Lorsque le Navarrois eut repris ses sens, le châtelain lui dit : « Vois l’homme dont l’amour a séduit cette femme. D’abord il brûlait en silence pour elle ; ensuite, il lui découvrit sa flamme. Cet homme, qu’elle appela son fidèle amant, et qui, par un exécrable forfait, a déshonoré ma couche !
« Maintenant, sa plus dure souffrance est qu’elle doit, sans cesse, avoir auprès d’elle l’homme adultère, cause de tous ses maux. Ce regard autrefois l’enivrait de délices ; elle voudrait à présent le fuir ; mais il demeure là toujours devant elle ; et aux repas, son crâme lui sert de coupe. »
Avant de s’éloigner de la dame, l’étranger lui souhaite patience et rémission de sa faute ; le regard baissé, les lèvres pâles, elle répond : « Noble chevalier, mon crime ne peut s’exprimer avec des paroles ; ta servante souffre justement. »
Puis, d’une voix douce, elle dit aux chevaliers : « Bonne nuit. » Ils sortent de ce lieu de douleurs. L’image de si affreux supplices bouleverse l’âme du Navarrois : elle lui voile son chemin déjà sombre ; une sueur froide, froide comme la neige, coule de tout son corps.
Enfin il arrive à sa chambre. Agité par l’effroi et le chagrin, toute la nuit il veille ; une longue nuit d’hiver ! Hélas ! il a toujours devant lui la dame, telle qu’il l’a vue à la pâle lueur de sa lampe, jouant du luth, chantant et pleurant. Jamais il ne s’était vu une femme si infortunée et si belle !

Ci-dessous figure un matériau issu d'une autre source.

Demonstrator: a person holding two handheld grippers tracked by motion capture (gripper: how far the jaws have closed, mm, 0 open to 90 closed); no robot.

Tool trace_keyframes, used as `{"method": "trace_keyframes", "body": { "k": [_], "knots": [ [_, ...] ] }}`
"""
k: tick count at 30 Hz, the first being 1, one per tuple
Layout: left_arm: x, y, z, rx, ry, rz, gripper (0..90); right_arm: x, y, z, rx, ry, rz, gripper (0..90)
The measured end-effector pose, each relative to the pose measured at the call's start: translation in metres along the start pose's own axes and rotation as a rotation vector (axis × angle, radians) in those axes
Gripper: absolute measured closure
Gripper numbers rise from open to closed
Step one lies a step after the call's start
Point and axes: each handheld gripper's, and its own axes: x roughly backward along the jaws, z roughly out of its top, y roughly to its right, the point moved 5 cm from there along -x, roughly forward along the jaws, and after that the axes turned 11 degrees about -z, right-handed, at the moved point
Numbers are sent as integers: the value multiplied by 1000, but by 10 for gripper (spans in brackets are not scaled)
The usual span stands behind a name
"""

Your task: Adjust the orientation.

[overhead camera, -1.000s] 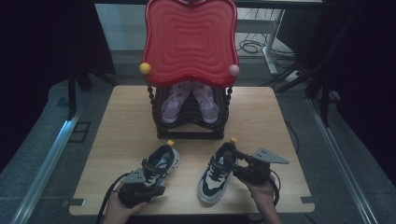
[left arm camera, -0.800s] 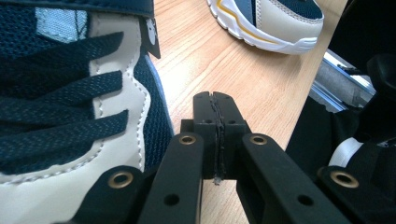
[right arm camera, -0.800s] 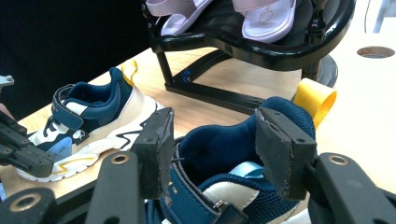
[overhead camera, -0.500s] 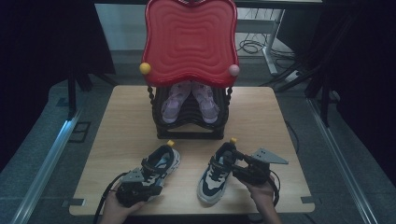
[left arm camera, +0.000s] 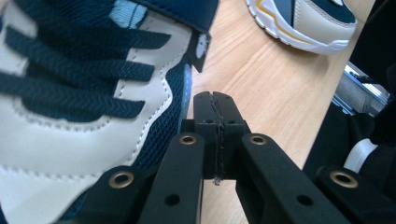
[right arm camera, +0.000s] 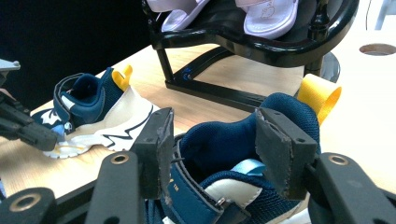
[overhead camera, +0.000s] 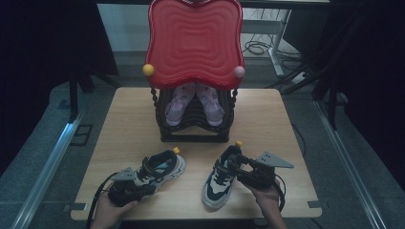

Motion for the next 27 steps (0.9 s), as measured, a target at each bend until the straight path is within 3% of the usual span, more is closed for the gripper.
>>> {"method": "trace_keyframes", "body": {
  "k": [13,27],
  "knots": [
    [24,-27,-3,53,49,63,891,-2,-1,-1,5,-7,2,478],
    [35,-46,-2,96,96,108,895,-3,-4,-2,9,-13,5,478]
  ]
}}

Dès que l’aube rougit l’horizon, il s’apprête pour le départ, va trouver le chevalier allemand, le prend par la main et le conjure de la délivrer du martyre avant que la douleur ne l’ait tuée. Il dit, s’élance sur son cheval, et s’éloigne du château.
Les souffrances de la dame continuent avec les années. Durant des années ses larmes tombent, chaque jour, en brillant, dans l’amer breuvage. Morte à toutes les joies, privée de toute consolation, ne se nourrissant que de ses peines, elle chante son pieux chant de pénitence, chaque jour, aux accords de son luth.
Enfin, ses doux gémissements et sa douleur pleine d’humilité touchent le cœur de l’austère gentilhomme. Qui peut résister toujours aux sons d’une tendre plainte ? Les pleurs d’une femme qui souffre, muette et résignée, triompheraient même d’une âme de pierre.
Voilà qu’il a abandonné le serment terrible de lui faire endurer son châtiment tout le temps de sa vie, de lui faire expier son crime jusqu’à la mort. Il la reçoit de nouveau dans couche, vit heureux avec elle, engendre des fils forts et beaux, des filles belles comme leur mère...
Pour l’instruction de nos femmes, j’ai publié cette histoire, et l’ai mise en petites rimes. C’est aussi pour convertir les messieurs, qui séduisent le cœur des dames ; messieurs, dont le nombre tous les jours augmente. Hélas ! des milliers de crânes que nous voyons, devraient être sur les buffets !
Friedrich Leopold von STOLBERG.
Paru dans la Revue européenne en 1831.